**** Dataset extract

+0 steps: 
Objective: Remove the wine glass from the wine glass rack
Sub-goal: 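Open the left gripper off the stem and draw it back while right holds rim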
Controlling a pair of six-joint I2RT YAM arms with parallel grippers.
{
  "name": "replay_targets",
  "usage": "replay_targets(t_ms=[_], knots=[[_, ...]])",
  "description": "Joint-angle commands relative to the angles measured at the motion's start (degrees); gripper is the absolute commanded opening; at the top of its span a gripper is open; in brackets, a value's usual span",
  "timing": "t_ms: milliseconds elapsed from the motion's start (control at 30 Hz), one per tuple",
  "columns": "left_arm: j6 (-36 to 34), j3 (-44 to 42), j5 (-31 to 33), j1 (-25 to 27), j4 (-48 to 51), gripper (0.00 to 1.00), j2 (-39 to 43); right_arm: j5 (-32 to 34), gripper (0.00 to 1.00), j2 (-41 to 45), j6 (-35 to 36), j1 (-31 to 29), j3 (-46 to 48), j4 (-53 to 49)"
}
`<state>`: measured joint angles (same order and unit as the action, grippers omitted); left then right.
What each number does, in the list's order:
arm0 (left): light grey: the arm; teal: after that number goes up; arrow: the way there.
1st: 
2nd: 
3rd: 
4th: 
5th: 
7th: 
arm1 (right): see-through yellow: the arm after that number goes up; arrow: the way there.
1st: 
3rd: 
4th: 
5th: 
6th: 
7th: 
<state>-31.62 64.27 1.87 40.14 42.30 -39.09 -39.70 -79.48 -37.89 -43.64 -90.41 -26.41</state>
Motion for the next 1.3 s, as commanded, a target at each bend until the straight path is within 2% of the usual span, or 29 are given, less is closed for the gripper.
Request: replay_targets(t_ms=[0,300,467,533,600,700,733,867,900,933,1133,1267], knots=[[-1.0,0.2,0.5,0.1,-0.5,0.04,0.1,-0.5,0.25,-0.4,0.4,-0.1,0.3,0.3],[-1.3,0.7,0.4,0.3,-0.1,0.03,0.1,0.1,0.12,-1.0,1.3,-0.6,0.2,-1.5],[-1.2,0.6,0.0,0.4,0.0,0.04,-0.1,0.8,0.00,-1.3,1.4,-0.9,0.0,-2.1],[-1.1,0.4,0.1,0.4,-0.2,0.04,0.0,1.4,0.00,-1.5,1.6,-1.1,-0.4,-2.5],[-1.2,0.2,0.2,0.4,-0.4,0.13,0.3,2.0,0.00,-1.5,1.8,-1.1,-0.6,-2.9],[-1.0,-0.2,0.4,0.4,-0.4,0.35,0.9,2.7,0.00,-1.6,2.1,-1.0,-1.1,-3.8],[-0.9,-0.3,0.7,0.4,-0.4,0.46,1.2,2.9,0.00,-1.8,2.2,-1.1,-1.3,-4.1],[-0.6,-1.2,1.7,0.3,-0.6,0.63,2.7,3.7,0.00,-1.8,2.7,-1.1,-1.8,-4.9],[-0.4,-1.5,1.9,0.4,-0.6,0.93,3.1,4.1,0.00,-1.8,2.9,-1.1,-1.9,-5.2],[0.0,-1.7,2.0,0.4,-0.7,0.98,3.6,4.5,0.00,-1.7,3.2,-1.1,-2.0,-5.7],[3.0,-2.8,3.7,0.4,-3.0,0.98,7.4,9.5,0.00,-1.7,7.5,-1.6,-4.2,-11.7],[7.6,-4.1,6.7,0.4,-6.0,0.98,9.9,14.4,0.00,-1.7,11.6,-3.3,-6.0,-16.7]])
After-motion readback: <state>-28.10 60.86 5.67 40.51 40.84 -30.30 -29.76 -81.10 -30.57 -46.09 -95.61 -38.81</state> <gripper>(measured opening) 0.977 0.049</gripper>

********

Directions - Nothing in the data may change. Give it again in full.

Expected output -
+0 steps: 
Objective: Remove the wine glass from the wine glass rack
Sub-goal: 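Open the left gripper off the stem and draw it back while right holds rim
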Controlling a pair of six-joint I2RT YAM arms with parallel grippers.
{
  "name": "replay_targets",
  "usage": "replay_targets(t_ms=[_], knots=[[_, ...]])",
  "description": "Joint-angle commands relative to the angles measured at the motion's start (degrees); gripper is the absolute commanded opening; at the top of its span a gripper is open; in brackets, a value's usual span",
  "timing": "t_ms: milliseconds elapsed from the motion's start (control at 30 Hz), one per tuple",
  "columns": "left_arm: j6 (-36 to 34), j3 (-44 to 42), j5 (-31 to 33), j1 (-25 to 27), j4 (-48 to 51), gripper (0.00 to 1.00), j2 (-39 to 43); right_arm: j5 (-32 to 34), gripper (0.00 to 1.00), j2 (-41 to 45), j6 (-35 to 36), j1 (-31 to 29), j3 (-46 to 48), j4 (-53 to 49)"
}
`<state>`: measured joint angles (same order and unit as the action, grippers omitted); left then right.
What each number does, in the list's order:
arm0 (left): light grey: the arm; teal: after that number goes up; arrow: the way there.
1st: 
2nd: 
3rd: 
4th: 
5th: 
7th: 
arm1 (right): see-through yellow: the arm after that number goes up; arrow: the way there.
1st: 
3rd: 
4th: 
5th: 
6th: 
7th: 
<state>-31.62 64.27 1.87 40.14 42.30 -39.09 -39.70 -79.48 -37.89 -43.64 -90.41 -26.41</state>
Motion for the next 1.3 s, as commanded, a target at each bend until the straight path is within 2% of the usual span, or 29 are given, less is closed for the gripper.
Request: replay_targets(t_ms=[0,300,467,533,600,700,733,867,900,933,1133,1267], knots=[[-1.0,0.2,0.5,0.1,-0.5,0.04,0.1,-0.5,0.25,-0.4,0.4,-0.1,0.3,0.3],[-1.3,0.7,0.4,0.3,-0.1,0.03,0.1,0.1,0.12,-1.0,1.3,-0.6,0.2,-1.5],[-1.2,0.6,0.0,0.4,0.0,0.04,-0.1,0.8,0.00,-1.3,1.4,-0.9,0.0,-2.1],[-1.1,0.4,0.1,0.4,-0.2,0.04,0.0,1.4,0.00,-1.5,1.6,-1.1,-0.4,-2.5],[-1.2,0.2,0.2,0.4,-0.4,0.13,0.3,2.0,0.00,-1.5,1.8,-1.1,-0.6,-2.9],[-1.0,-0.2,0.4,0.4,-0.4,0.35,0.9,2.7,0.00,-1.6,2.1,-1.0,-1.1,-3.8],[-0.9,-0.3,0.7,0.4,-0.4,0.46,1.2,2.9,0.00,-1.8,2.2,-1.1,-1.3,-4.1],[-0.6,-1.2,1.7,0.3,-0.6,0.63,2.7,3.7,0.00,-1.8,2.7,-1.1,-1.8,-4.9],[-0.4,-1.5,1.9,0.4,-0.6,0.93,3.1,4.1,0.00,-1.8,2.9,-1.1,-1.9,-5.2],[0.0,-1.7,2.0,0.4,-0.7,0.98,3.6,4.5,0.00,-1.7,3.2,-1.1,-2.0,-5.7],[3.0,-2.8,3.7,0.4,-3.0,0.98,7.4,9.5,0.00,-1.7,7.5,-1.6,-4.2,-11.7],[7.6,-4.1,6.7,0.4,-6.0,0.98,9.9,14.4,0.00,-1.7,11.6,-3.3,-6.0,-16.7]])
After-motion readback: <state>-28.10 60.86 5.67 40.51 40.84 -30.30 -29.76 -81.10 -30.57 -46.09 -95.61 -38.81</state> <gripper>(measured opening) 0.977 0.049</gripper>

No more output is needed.